Per quanto riguarda le precipitazioni, sul Monte Nero si ha un regime appenninico con massimo principale in autunno e massimo secondario invernale, superiore al valore primaverile. La piovosità annuale si stima possa essere anche superiore ai 2500 mm, infatti l’alta Val Nure e la Val d’Aveto sono riconosciute tra le zone più piovose dell’Appennino settentrionale.
Il massiccio del Monte Nero è costituito da rocce che appartengono al gruppo delle ofioliti, dette anche pietre verdi a causa della particolare colorazione verdastra dovuta all’olivina, il minerale prevalente.
Tutta l’area è molto interessante sotto il profilo paesaggistico-ambientale, botanico e floristico. Il modellamento di origine glaciale del territorio ha influito positivamente sulla conservazione di alcuni ecosistemi e specie peculiari. Gli ecosistemi ad alto grado di naturalità più caratteristici del Monte Nero, oltre all’arbusteto a pino mugo misto a faggio ed abete bianco, sono il Lago Nero e la torbiera. L’ultima glaciazione ha contribuito in maniera determinante alla conformazione del territorio lasciando segni ancora oggi visibili nonostante il ghiacciai siano scomparsi completamente circa 10000 anni fa. Il Lago Nero, ai piedi del versante nord, è l’esempio più lampante, ma anche le torbiere delle “Buche”, situate a valle del lago, erano sede di circhi glaciali poi interratisi.
Tra le presenze più importanti va ricordato il pino mugo, che insieme all’abete bianco rappresenta un vero e proprio relitto glaciale.
Il pino mugo in Italia ha una distribuzione alpina centrale ed orientale, mentre sull’Appennino la sua presenza è molto frammentaria: a parte la stazione di Monte Nero e Monte Ragola lo si ritrova solo sulla Maiella.

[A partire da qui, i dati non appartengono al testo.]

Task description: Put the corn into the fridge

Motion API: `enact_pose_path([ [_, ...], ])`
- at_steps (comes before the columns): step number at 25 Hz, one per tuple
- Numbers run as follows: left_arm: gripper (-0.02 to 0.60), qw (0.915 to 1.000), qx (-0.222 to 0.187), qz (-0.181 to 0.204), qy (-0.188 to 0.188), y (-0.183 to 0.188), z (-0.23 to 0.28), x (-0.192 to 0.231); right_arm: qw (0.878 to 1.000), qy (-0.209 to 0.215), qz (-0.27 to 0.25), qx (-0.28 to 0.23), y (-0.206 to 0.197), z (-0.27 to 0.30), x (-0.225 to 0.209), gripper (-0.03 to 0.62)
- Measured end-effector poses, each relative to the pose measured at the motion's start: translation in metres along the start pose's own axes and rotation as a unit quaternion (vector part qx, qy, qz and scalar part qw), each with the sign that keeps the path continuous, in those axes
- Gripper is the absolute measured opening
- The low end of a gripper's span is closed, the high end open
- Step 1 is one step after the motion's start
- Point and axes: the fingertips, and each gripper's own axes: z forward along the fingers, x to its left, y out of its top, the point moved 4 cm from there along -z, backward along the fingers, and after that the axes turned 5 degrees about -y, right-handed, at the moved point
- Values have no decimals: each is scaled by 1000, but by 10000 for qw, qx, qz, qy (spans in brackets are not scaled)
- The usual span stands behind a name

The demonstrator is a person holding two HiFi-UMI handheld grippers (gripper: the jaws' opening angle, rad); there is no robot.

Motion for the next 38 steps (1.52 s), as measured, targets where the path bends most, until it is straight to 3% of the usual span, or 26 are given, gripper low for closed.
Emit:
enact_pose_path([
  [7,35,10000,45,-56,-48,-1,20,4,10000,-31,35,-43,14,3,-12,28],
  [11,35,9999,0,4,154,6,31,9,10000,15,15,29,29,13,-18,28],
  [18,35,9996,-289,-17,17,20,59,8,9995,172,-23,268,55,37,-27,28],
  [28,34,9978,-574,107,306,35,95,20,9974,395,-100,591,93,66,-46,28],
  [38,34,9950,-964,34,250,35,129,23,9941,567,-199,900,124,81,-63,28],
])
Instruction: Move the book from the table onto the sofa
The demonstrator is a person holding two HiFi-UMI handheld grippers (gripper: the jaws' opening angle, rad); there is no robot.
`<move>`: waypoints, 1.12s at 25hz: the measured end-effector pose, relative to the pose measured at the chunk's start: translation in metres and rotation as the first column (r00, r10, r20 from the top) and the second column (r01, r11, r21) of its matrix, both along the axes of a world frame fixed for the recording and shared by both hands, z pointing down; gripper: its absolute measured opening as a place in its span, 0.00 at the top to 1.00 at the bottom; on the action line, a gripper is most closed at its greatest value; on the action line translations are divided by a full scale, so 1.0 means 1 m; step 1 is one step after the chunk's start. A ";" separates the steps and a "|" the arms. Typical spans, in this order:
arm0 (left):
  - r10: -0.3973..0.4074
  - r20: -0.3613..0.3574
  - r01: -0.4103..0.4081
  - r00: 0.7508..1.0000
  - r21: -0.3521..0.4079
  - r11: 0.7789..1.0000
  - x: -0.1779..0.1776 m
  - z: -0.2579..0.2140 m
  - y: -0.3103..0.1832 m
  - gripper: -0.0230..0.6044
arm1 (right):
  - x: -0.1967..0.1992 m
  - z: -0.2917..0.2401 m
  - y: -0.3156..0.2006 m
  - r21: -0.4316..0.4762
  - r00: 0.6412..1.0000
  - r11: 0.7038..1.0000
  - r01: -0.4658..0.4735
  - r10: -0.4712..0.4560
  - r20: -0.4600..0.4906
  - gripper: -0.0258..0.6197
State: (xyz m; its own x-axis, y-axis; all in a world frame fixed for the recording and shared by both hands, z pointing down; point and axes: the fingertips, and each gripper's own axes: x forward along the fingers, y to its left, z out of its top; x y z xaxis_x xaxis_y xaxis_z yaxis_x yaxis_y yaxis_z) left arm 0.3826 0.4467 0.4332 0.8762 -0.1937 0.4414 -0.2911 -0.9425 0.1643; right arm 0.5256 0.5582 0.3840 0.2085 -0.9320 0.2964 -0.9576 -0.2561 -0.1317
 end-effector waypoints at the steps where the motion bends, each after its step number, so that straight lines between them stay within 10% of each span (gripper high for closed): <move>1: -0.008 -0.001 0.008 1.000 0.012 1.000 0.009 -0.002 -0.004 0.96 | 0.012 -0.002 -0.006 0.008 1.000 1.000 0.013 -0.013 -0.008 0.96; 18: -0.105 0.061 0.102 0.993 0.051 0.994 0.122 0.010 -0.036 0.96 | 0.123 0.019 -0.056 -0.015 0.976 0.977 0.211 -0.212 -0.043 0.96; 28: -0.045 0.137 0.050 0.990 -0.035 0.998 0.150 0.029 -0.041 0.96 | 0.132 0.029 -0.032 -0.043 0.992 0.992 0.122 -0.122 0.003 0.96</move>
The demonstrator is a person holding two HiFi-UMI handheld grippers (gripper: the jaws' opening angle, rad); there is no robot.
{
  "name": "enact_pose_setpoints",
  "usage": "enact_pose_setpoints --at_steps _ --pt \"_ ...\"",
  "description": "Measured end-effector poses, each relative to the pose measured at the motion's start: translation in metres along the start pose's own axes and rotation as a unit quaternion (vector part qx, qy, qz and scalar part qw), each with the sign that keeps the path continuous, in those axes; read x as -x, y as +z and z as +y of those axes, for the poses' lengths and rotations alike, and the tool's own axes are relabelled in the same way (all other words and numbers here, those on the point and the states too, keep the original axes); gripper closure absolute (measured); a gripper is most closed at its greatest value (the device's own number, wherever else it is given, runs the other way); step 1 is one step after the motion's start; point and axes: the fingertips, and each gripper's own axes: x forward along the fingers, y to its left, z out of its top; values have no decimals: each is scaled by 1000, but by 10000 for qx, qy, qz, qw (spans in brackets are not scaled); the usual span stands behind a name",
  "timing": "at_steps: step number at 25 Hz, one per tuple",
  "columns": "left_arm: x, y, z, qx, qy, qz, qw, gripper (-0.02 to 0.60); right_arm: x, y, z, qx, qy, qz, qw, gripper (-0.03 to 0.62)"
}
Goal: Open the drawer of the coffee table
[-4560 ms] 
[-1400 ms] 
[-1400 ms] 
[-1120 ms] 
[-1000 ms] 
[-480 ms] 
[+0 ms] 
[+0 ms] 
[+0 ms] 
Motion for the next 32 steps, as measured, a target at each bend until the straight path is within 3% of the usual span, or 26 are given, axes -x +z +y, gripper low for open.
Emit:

Questo pino presenta un tipico comportamento relittuale, occupando ambienti marginali, poco ospitali, come ad esempio i ghiaioni, le pietraie, le rupi. Si tratta di ambienti molto selettivi dove la competizione di altre specie, soprattutto il faggio, è molto bassa. Sul Monte Nero lo troviamo infatti nelle faggete aperte e luminose, solitario o in grossi gruppi nelle praterie di vetta e, unico tra le specie legnose, nei ghiaioni stabilizzati.
Anche l’abete bianco, per sfuggire alla pressione della faggeta, si è rifugiato nelle stazioni più difficili, sotto il crinale e lungo la vallecola denominata “Tana di Monte Nero”, dove è riuscito a sopravvivere fino ad oggi, seppur in condizioni precarie.
La conservazione di questi relitti glaciali va intesa non solo esclusivamente come protezione delle singole specie ma come tutela dell’intero ecosistema della zona di Monte Nero, sito di rifugio di molte specie a diffusione alpina.
Una maggiore valorizzazione del prezioso patrimonio ambientale e paesaggistico dell’area potrebbe significare un conseguente maggior sviluppo turistico di una zona,  l’alta Val Nure, rimasta fino ad oggi ai margini dei flussi turistici e forse proprio per questo ancora così preservata, ma che purtroppo ha subito un drammatico spopolamento.